Taxes, Shipment, Risk of Loss, and Delivery
Sales tax will be charged on all items pursuant to Buyer's account information with Air Power. Product prices displayed on the Website do not reflect charges for shipping and handling. The shipment date given by Air Power is only an estimated shipment date and is not a representation or guarantee of a particular date of shipment or delivery. Air Power will attempt to ship the Equipment for delivery on or about the times stated, although time shall not be of the essence as to delivery. Unless otherwise agreed in writing by Air Power, delivery of the Equipment shall be F.O.B. Air Power's place of shipment. The Equipment will be shipped under a Bill of Lading, naming Buyer as Consignee. After the Equipment has been delivered to a shipper for transportation to Buyer, Air Power shall transmit the Bill of Lading to Buyer at Buyer's address of record with Air Power. Air Power may, at its option, ship the Equipment in lots from time to time or all at one time. In the absence of written instructions from Buyer, Air Power shall have the absolute discretion as to the shipper and routing of shipments. The cost of shipping and insurance for the Equipment shall be the responsibility of and paid for by Buyer. No loss or damage to the Equipment shall impair any obligation of Buyer hereunder and all such obligations shall continue in full force and effect until discharged. Buyer shall have the responsibility for and expense of preparing and filing claims against carriers for loss or damage to Equipment in transit.
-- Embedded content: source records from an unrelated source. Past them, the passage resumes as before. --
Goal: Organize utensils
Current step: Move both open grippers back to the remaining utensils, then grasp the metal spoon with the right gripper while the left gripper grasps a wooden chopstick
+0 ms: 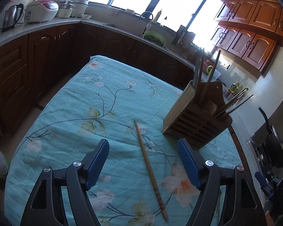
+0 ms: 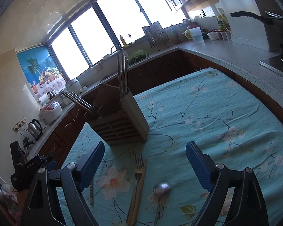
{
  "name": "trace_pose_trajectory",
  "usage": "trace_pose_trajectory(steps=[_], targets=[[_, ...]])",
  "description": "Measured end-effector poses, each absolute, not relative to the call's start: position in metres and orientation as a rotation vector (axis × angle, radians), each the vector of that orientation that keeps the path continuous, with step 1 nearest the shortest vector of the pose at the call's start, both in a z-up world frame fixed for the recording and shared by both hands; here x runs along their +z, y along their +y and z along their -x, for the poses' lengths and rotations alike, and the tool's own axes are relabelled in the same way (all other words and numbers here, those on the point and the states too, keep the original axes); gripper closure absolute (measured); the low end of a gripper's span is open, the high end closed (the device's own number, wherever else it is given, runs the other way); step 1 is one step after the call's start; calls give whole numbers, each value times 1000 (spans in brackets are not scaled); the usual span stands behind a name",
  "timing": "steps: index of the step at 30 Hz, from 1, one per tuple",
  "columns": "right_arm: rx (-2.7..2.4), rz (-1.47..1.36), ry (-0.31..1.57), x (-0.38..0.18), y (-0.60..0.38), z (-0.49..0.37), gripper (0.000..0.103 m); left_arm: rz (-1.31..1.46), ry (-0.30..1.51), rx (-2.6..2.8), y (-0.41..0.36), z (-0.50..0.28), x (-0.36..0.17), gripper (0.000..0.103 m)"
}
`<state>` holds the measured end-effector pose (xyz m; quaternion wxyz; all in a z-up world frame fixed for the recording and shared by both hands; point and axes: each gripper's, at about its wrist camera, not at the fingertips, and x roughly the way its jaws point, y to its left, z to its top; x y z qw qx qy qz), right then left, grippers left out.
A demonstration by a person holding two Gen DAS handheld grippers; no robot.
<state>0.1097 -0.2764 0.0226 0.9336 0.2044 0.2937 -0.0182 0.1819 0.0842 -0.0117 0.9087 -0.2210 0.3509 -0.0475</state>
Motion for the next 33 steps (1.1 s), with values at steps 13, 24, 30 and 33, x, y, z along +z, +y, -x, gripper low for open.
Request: trace_pose_trajectory(steps=[13,24,30,33], targets=[[-49,-333,742,-17,-260,-86,19,383,834,-100,69,-196,-28,29],[-36,-288,867,-41,-244,-92,54,225,911,-62,38,-289,-50,41],[-32,-293,892,-47,-244,-94,57,140,991,-71,24,-325,-75,89],[-29,-299,888,-47,-246,-94,58,104,986,-124,16,-307,-75,94]])
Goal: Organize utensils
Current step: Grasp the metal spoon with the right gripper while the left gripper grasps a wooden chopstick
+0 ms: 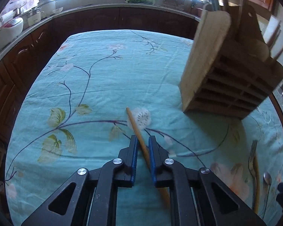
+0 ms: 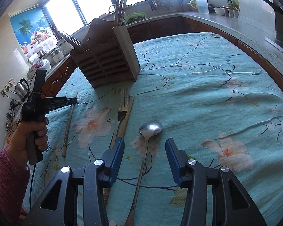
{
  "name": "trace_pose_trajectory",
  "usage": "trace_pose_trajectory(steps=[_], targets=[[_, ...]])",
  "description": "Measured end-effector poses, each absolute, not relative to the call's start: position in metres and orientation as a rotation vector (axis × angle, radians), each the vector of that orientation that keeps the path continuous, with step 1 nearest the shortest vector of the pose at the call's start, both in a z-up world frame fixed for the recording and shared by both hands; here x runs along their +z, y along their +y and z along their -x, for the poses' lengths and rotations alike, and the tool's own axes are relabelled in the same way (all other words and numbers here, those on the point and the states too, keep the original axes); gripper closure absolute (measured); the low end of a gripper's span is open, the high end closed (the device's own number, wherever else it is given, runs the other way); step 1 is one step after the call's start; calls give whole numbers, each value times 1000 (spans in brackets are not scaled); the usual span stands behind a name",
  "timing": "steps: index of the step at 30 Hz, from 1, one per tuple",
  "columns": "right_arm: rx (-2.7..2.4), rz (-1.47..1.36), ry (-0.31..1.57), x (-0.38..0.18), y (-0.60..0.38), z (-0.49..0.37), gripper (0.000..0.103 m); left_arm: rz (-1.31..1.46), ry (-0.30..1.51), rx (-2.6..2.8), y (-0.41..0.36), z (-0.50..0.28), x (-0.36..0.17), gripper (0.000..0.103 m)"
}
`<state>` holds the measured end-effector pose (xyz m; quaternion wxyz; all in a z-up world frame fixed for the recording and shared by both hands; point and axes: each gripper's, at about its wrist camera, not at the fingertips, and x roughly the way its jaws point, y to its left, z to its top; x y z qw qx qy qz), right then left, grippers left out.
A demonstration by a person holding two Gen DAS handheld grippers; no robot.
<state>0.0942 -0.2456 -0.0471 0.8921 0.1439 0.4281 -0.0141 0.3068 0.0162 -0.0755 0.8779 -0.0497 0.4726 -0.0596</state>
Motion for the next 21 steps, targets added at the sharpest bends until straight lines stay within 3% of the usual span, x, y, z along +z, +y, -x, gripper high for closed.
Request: trace_pose_trajectory(steps=[3,10,14,16,21], targets=[[-23,-305,891,-49,-245,-95,64,84,979,-180,13,-273,-74,96],[-8,-306,907,-55,-240,-95,65,78,1013,-267,7,-217,-71,96],[-2,-294,924,-58,-234,-100,65,64,1040,-250,5,-227,-66,90],[-3,-286,936,-60,-232,-104,65,43,1039,-245,0,-233,-63,78],[-12,-263,970,-69,-228,-114,65,-71,1027,-235,-21,-244,-64,77]])
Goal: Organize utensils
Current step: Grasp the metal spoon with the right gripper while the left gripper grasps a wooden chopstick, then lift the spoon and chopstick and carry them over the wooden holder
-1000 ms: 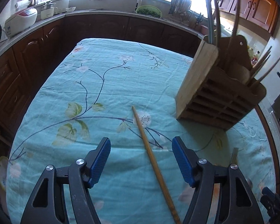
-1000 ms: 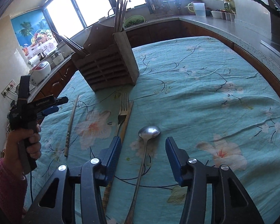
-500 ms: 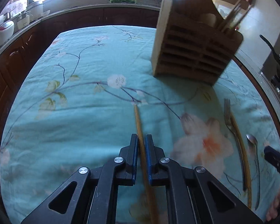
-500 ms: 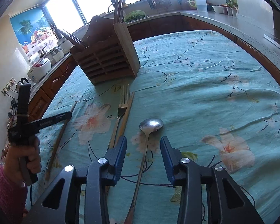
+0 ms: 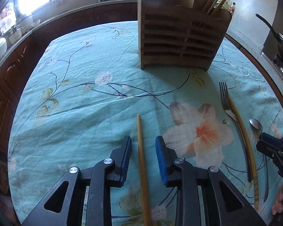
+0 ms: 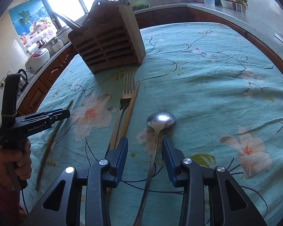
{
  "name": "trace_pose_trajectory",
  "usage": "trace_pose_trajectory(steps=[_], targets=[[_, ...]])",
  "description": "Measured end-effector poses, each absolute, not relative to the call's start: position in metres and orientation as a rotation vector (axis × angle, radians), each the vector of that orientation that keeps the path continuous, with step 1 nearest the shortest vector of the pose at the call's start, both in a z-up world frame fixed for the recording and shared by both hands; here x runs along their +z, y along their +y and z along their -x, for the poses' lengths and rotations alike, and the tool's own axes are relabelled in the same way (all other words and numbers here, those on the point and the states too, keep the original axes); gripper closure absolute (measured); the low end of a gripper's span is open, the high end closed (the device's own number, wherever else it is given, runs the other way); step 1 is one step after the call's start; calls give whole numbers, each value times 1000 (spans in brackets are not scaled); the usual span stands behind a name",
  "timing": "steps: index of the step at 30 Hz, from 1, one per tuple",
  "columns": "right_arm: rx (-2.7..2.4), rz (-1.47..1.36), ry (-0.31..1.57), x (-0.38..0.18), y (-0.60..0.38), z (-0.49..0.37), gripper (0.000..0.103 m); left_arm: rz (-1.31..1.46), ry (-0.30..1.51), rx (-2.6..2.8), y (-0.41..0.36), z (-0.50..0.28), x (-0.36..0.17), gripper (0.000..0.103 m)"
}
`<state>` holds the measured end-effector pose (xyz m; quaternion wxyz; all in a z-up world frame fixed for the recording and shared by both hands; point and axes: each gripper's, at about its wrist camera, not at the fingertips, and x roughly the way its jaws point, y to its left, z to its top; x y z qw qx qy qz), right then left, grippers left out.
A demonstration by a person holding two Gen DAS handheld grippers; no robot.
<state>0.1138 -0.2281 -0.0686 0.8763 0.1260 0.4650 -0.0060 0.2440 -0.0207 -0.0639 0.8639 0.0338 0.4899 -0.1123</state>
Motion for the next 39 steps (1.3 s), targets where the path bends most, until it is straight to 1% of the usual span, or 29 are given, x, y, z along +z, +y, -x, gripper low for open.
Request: trace_pose_trajectory(steps=[2,3,4,5,6,13,25,30,39], targets=[[-14,-251,976,-69,-227,-118,65,-81,1015,-240,-25,-246,-66,77],[-15,-250,979,-69,-227,-120,68,-83,1011,-247,-26,-246,-66,79],[-20,-246,982,-70,-227,-122,73,-84,1006,-257,-27,-246,-66,87],[-26,-241,987,-70,-228,-124,89,-79,1003,-269,-26,-246,-66,93],[-32,-237,992,-72,-229,-126,98,-72,1003,-277,-25,-246,-66,99],[2,-274,959,-59,-236,-118,98,15,969,-337,-7,-226,-47,100],[49,-280,771,17,-234,-100,100,184,770,-378,36,-163,34,100],[60,-258,691,46,-230,-95,101,223,698,-393,50,-138,59,100],[61,-218,617,72,-228,-98,101,296,642,-411,68,-124,73,100]])
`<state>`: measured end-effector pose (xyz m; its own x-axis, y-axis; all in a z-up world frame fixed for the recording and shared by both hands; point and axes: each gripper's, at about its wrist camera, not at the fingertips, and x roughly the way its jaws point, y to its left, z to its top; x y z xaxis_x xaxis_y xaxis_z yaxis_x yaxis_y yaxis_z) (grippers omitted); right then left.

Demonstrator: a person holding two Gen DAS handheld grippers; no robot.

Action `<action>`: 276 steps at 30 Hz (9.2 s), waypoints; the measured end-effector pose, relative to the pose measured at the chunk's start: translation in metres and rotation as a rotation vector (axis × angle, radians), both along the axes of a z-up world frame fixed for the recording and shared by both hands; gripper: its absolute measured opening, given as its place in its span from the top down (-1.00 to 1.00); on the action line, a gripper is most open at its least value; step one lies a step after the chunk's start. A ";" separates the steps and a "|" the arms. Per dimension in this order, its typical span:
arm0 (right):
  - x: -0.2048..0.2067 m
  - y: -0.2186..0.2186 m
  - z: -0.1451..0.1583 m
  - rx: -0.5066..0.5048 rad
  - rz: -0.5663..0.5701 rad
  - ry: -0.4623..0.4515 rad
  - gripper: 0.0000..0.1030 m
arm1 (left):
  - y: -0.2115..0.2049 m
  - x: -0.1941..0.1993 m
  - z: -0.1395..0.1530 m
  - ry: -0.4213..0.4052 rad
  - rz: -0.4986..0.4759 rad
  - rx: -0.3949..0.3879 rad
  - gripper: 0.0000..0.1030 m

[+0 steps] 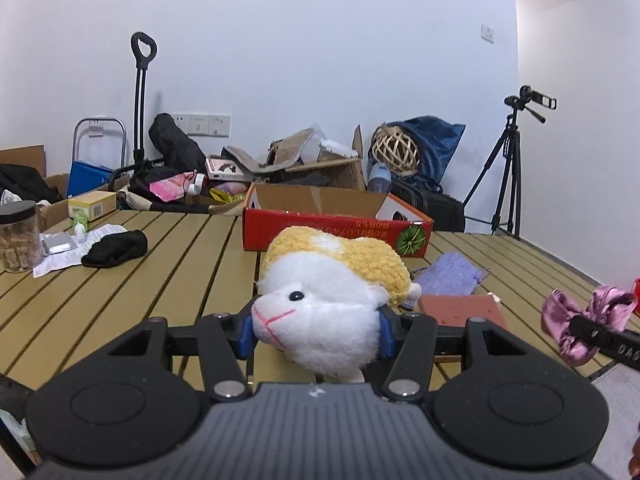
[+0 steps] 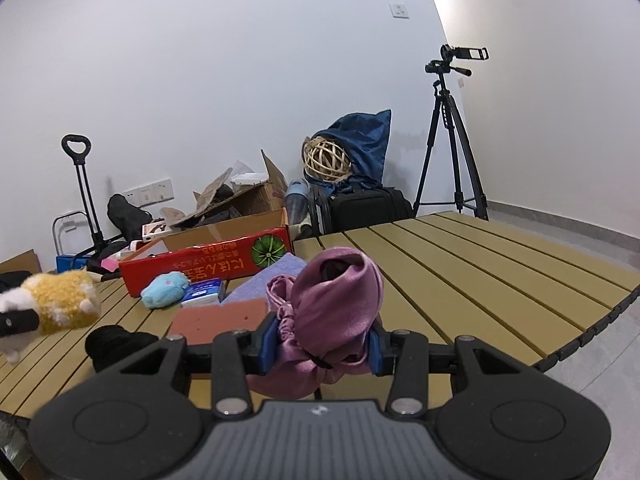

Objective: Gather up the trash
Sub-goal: 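Carry the pink scrunchies and plush sheep down over the black bin with both tools, then open the right tool to drop the scrunchies into the bin while the left tool holds the sheep, then move the left tool over the bin and open it to drop the plush sheep, then raise both tools back toward the items on the table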

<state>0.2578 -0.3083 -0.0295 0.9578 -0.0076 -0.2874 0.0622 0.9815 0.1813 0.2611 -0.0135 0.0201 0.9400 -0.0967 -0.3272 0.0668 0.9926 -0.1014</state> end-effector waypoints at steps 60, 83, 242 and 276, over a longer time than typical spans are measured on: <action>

It will be the Buyer's responsibility to supply the following, when applicable: (1) Electrical field wiring; (2) Fire protection modifications (sprinklers); (3) Building modifications; (4) Building structural support capability; (5) Field painting; (6) Air piping; (7) Roof and/or wall penetrations or repair of the same; (8) Roof curbs; (9) Concrete Pads, pits, dikes or curbs; (10) Unloading; (11) Any necessary permits; (12) Freight and taxes; (13) Crane service; (14) Fire watch; (15) UL listed components for applicable equipment; and (16) Approval of Buyer's insurance carrier.
Express Limited Warranty
Air Power warrants to Buyer only, and not to any subsequent transferees (other than the lessee using the Equipment pursuant to an Equipment Lease where Buyer is in the business of purchasing and leasing equipment), that upon shipment, the Equipment materially conforms to the Equipment described in the electronic confirmation. The Equipment is warranted by Air Power according to the standard manufacturer's warranty. All warranty claims must be made in a writing specifying the alleged defect or non-conformity and delivered to Air Power within the specific manufacturer's warranty period or reasonably thereafter. Within a reasonable time after any such timely notification, Air Power will act, at Air Power's sole option, according to the terms of the manufacturer's warranty for the defective product. Buyer agrees to deliver at its own cost and expense any non-conforming or defective Equipment or part(s) to Air Power at Air Power's place of business at High Point, North Carolina. These remedies are Buyer's exclusive remedies for breach of warranty or contract or in tort. Exclusions.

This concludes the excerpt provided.